Jumper (1992) introduced David Rice, a bookish teen being raised by an abusive, alcoholic father. One day, flinching away from an impending assault, he finds himself inexplicably at his favourite section of the public library: his safe place.
He was in danger and teleported away, and now all the rules have changed.
Parts of the novel are rough. It's his first, after all. But the originality of the premise and love invested in its characters make Jumper an enduring favourite. It even spawned a 2008 film of the same name, starring Hayden Christensen and Samuel L. Jackson, though the Hollywood version diverged heavily from both the tone and story of the book.
Now Gould revisits this world on his own terms. With the polish brought by a now veteran novelist, and the heart that made Jumper such a hit, Impulse stands to be an instant favourite for both new and returning readers alike.
The story introduces us to 16-year-old Cent (short for Millicent), who lives in an isolated cabin towards the northern tip of the Rockies, along with her parents, David and Millie, the only two teleporters in the history of the world.
Her parents can transport her instantly to Australia, South America — any place they've been — in the blink of an eye.
They use their secret abilities to provide disaster relief, bypassing military blockades and red tape. But there are shadowy figures out to capture them, torture them, use their skills for nefarious ends, and security is paramount.
Cent, the most vulnerable of the three, can't be left alone when travelling with her parents, and never gets a chance to spend any time with other people. She's lonely and frustrated.
That all changes when an avalanche nearly kills her while snowboarding alone on their private mountain. Just as she finds herself being buried alive, an instinct triggers within her and she "jumps" away, reappearing back in her own bedroom, with a rather large pile of snow.
Now there are three teleporters, and Cent's parents realize they can't keep her from going out into the world if she chooses. So David and Millie begrudgingly buy a house in a real town, and their daughter gets to attend high school for the first time ever.
Though the book follows directly from the events of a previous sequel — Reflex, itself set 10 years after Jumper — it works perhaps even better as a stand-alone. Cent is a loveable, relatable protagonist.
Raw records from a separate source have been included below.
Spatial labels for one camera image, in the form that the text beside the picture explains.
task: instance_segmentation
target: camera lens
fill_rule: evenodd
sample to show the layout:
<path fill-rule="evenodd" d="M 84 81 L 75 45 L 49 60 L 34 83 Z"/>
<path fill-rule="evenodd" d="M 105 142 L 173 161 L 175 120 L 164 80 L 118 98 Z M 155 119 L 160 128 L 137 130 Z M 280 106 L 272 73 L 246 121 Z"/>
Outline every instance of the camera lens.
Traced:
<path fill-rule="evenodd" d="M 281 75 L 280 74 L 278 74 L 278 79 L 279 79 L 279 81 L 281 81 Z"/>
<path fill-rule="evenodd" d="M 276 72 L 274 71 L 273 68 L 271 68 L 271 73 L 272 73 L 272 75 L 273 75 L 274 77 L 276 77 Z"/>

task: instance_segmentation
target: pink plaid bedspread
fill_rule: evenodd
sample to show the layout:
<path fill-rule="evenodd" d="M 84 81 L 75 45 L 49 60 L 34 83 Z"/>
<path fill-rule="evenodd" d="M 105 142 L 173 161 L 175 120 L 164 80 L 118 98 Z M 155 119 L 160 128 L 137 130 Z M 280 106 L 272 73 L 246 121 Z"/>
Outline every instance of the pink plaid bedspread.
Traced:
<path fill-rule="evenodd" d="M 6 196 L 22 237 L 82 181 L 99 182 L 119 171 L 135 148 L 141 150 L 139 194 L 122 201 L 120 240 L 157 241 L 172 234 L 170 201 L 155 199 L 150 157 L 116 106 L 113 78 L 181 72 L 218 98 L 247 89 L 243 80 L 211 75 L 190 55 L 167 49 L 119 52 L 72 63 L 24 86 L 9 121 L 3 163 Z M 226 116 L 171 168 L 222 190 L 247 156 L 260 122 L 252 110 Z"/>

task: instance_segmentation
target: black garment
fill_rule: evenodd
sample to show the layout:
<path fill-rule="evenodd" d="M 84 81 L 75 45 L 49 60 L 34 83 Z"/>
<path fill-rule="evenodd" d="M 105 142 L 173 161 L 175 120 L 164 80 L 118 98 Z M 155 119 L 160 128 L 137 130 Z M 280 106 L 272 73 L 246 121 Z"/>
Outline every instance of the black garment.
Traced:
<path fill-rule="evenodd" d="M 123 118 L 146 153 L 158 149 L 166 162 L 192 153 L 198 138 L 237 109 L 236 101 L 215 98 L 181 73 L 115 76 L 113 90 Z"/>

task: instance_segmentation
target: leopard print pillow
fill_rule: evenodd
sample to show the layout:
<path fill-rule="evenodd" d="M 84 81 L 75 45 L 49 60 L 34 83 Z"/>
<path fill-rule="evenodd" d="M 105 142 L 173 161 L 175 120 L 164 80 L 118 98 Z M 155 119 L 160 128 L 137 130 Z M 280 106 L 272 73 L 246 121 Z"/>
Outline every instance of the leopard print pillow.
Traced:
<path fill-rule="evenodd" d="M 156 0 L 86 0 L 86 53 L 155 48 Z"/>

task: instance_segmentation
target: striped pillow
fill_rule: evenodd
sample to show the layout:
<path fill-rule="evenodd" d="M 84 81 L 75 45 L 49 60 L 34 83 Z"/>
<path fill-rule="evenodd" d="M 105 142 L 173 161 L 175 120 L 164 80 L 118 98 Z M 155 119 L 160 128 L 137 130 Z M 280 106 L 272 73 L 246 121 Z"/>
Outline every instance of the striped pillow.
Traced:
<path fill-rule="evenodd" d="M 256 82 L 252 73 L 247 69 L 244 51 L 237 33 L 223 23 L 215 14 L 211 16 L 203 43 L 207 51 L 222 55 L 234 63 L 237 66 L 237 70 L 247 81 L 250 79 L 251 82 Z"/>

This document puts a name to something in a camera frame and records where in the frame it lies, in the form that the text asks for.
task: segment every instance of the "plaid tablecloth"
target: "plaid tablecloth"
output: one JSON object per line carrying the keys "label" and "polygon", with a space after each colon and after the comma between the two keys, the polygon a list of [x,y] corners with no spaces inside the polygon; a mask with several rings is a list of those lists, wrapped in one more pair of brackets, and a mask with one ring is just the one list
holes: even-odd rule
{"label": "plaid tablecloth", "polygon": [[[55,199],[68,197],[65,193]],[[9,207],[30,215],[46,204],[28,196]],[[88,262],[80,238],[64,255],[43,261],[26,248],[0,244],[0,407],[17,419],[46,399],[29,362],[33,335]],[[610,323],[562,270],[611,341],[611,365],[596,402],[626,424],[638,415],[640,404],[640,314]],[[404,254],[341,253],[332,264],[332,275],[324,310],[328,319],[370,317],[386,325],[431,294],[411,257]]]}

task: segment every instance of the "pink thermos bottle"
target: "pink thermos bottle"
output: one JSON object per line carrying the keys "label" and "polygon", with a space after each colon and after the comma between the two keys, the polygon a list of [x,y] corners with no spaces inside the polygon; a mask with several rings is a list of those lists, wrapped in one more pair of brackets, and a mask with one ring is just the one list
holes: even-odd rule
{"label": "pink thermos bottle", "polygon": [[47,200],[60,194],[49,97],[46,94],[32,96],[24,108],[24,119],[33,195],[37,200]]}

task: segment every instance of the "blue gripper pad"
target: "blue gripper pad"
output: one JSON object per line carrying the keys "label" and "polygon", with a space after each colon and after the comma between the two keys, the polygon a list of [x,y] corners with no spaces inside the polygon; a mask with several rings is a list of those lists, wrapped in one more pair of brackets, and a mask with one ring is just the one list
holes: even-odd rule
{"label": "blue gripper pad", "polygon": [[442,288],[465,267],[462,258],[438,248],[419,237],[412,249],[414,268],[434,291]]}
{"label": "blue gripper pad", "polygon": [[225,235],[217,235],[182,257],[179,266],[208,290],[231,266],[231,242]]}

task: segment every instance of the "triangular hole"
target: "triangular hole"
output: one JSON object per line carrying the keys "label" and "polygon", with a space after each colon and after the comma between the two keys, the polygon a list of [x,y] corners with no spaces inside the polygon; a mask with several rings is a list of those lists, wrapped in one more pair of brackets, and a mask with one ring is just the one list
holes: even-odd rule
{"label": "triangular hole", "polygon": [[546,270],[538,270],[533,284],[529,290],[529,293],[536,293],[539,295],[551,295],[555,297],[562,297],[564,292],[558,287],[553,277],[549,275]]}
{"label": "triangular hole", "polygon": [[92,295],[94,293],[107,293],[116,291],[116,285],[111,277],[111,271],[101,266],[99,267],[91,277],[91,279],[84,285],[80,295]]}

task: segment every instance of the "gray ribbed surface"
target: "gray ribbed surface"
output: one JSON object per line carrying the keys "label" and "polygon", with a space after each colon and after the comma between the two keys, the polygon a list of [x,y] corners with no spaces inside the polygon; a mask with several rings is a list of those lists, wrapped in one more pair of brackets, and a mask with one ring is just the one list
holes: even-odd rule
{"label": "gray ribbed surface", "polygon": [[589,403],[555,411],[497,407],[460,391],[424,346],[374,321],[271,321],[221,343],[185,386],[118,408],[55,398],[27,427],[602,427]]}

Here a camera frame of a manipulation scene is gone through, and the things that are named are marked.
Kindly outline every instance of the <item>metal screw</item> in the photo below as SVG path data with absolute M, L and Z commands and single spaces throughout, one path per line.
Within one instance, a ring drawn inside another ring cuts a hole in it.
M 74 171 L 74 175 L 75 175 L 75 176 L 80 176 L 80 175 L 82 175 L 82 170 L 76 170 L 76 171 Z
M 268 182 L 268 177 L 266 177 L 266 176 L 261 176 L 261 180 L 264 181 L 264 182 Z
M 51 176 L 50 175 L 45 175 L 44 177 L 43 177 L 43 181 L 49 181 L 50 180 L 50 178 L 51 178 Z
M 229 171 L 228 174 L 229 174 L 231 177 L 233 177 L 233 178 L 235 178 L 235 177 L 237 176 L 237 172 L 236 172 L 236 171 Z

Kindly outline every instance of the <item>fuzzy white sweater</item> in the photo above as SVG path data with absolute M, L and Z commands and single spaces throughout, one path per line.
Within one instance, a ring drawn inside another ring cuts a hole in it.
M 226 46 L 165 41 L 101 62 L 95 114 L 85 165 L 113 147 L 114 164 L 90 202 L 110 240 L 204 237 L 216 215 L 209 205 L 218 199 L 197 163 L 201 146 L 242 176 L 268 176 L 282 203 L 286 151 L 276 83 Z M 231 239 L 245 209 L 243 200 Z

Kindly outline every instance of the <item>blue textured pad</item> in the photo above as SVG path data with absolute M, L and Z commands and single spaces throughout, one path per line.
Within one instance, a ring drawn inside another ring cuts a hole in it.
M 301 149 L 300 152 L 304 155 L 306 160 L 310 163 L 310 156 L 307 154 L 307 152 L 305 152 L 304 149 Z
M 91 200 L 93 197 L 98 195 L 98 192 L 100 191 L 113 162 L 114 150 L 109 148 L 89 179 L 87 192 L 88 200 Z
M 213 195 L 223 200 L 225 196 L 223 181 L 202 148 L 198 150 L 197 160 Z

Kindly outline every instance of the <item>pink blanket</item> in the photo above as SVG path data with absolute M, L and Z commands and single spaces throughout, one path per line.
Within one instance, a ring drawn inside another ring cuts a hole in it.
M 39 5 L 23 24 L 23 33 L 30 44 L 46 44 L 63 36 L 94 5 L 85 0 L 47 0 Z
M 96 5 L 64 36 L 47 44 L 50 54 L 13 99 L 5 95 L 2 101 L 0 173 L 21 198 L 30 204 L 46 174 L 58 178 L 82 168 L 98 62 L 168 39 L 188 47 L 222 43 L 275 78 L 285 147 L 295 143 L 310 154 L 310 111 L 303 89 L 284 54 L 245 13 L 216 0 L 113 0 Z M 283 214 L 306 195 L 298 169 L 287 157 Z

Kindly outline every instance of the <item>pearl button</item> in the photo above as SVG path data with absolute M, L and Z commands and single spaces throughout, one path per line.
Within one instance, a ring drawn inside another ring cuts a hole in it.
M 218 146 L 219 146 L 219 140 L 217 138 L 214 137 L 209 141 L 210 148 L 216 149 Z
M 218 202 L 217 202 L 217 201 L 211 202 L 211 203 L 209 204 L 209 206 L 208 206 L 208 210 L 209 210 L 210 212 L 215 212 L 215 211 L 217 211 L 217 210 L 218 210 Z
Her efforts to navigate the social jungle of an American high school for the first time will strike a chord with younger and older readers alike. But the added complications of her family's special abilities and the ruthless people after them give her more to worry about than cafeteria food.
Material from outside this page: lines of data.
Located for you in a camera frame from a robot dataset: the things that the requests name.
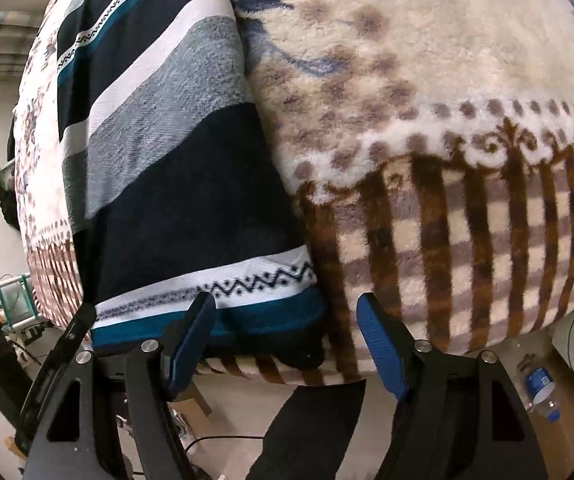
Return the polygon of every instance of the cardboard box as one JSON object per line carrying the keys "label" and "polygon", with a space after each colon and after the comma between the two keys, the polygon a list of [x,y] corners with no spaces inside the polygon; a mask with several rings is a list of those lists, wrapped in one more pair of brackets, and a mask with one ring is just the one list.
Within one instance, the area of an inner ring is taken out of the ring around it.
{"label": "cardboard box", "polygon": [[191,383],[169,405],[185,418],[195,436],[211,434],[211,424],[208,418],[211,408],[195,384]]}
{"label": "cardboard box", "polygon": [[565,480],[574,471],[574,374],[558,352],[545,358],[545,367],[556,382],[560,421],[551,423],[530,413],[550,480]]}

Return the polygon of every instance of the black cloth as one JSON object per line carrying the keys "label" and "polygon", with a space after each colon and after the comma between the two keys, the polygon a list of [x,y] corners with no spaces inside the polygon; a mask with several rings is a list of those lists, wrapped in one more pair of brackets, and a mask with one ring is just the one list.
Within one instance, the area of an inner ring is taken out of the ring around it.
{"label": "black cloth", "polygon": [[246,480],[334,480],[361,413],[365,384],[296,388],[269,426]]}
{"label": "black cloth", "polygon": [[14,123],[16,118],[11,119],[11,128],[9,129],[9,138],[7,139],[7,162],[16,158],[16,140],[14,139]]}
{"label": "black cloth", "polygon": [[[170,182],[182,186],[161,185]],[[90,224],[74,245],[86,255],[81,279],[93,303],[302,244],[253,104],[210,114]]]}

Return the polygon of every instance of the striped blanket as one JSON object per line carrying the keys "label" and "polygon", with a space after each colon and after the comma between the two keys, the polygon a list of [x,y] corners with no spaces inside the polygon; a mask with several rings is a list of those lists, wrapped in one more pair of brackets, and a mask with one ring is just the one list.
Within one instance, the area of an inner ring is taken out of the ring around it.
{"label": "striped blanket", "polygon": [[71,0],[58,30],[65,197],[96,351],[202,290],[208,354],[323,360],[324,307],[244,75],[229,0]]}

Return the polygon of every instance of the white floor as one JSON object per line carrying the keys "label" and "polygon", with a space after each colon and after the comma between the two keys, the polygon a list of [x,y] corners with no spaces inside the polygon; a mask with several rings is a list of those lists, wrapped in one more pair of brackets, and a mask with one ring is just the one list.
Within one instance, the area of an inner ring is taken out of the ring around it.
{"label": "white floor", "polygon": [[[195,383],[213,410],[209,416],[212,434],[265,434],[293,391],[292,386],[256,383],[232,376],[203,376],[196,378]],[[363,411],[337,480],[370,480],[375,476],[389,447],[395,406],[394,396],[385,391],[381,380],[369,378]],[[131,438],[121,432],[121,440],[133,469],[142,471]],[[195,448],[190,455],[192,462],[213,479],[224,475],[227,480],[243,480],[262,444],[256,440],[206,440]]]}

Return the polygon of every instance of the blue bottle label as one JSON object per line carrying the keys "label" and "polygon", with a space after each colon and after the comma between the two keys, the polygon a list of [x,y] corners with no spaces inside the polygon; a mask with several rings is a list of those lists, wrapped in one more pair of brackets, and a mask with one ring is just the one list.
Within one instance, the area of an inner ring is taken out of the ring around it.
{"label": "blue bottle label", "polygon": [[554,381],[552,381],[552,376],[547,373],[545,368],[536,368],[536,370],[529,374],[525,379],[525,389],[527,390],[529,396],[536,400],[538,397],[542,396],[538,396],[538,393],[546,386],[548,386],[548,384],[553,382]]}

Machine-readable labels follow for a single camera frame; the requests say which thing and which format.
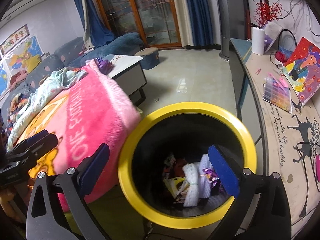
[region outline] world map
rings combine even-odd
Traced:
[[[26,39],[6,59],[7,65],[12,74],[25,69],[30,73],[41,63],[42,51],[35,36]]]
[[[7,89],[8,77],[7,73],[3,69],[3,64],[0,65],[0,95],[2,95]]]

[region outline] counter
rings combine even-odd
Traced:
[[[306,144],[298,146],[302,156],[297,150],[297,143],[320,141],[319,115],[311,100],[305,106],[299,104],[289,82],[292,114],[262,99],[268,73],[278,79],[280,75],[269,55],[251,52],[249,41],[230,39],[229,64],[237,117],[255,141],[257,173],[270,175],[276,171],[281,175],[290,205],[293,238],[306,225],[320,201],[320,183],[315,176],[317,152],[310,151],[311,146]]]

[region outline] pink blanket
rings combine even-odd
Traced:
[[[43,129],[56,134],[58,146],[42,157],[29,174],[41,171],[60,174],[77,167],[92,156],[101,143],[110,148],[110,158],[87,203],[96,200],[117,184],[117,161],[129,133],[138,125],[140,115],[118,84],[100,73],[94,61],[83,67],[88,75],[61,92],[32,120],[19,142]],[[60,195],[63,210],[68,206]]]

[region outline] sofa
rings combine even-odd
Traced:
[[[86,60],[97,57],[105,57],[109,54],[134,55],[141,50],[143,41],[138,33],[127,33],[116,38],[111,43],[98,47],[88,54],[79,56],[79,53],[85,50],[82,37],[69,41],[55,50],[54,54],[46,57],[15,90],[11,91],[8,97],[0,102],[1,116],[5,128],[7,126],[7,113],[10,108],[11,100],[18,94],[30,95],[39,87],[39,82],[50,75],[53,71],[58,71],[66,66],[82,67]]]

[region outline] trash can
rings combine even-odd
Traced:
[[[221,220],[233,202],[226,193],[183,209],[160,199],[169,153],[188,163],[199,162],[213,144],[225,147],[241,167],[256,172],[252,137],[228,111],[207,103],[184,102],[149,114],[128,137],[120,154],[118,175],[125,197],[143,217],[168,228],[199,228]]]
Cent has, like many teens, a rebellious streak. But she also has a loving and supportive family and knows it. She's confident but not cocky, healthy but not invulnerable — basically 180 degrees emotionally from the isolated teen David as he appeared in Jumper.
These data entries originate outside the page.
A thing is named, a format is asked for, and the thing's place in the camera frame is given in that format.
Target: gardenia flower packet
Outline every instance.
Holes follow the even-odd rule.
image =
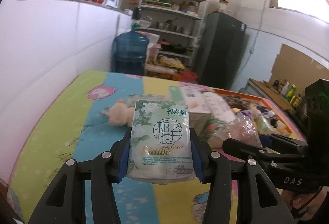
[[[195,178],[185,103],[136,101],[127,177],[155,184]]]

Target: plush teddy bear
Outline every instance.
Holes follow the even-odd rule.
[[[109,117],[108,124],[111,126],[133,125],[134,108],[128,107],[122,99],[117,100],[108,110],[104,110],[103,114]]]

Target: blue water bottle
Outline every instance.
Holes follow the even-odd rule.
[[[144,75],[149,39],[137,32],[140,19],[139,8],[134,9],[131,31],[117,36],[112,44],[112,72]]]

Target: blue gripper pad
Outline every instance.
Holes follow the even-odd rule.
[[[118,173],[116,175],[116,179],[118,180],[118,182],[121,182],[122,179],[127,174],[128,158],[129,158],[129,145],[130,145],[130,140],[127,141],[126,146],[123,150],[123,153],[119,159]]]
[[[192,160],[193,160],[193,168],[195,175],[197,176],[197,178],[199,178],[200,182],[203,182],[205,178],[203,174],[203,165],[202,165],[200,154],[192,138],[191,138],[191,150],[192,150]]]
[[[271,148],[271,146],[272,146],[272,140],[269,138],[269,136],[263,135],[263,134],[259,134],[259,140],[261,141],[262,146],[264,148],[266,148],[266,147]]]

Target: refrigerator
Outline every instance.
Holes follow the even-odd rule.
[[[246,24],[225,14],[209,14],[196,54],[193,71],[197,82],[229,90],[240,66]]]
At the same time, we see a precocious young woman experimenting with her powers in the same methodical way as her father before her. Moving frames of reference, the differing speeds of Earth's rotation at various latitudes — the scientific inquiry is fascinating and the fruits of discovery satisfying. Gould has thought about these little details and carried them through to their logical conclusions, in the best science-fiction tradition.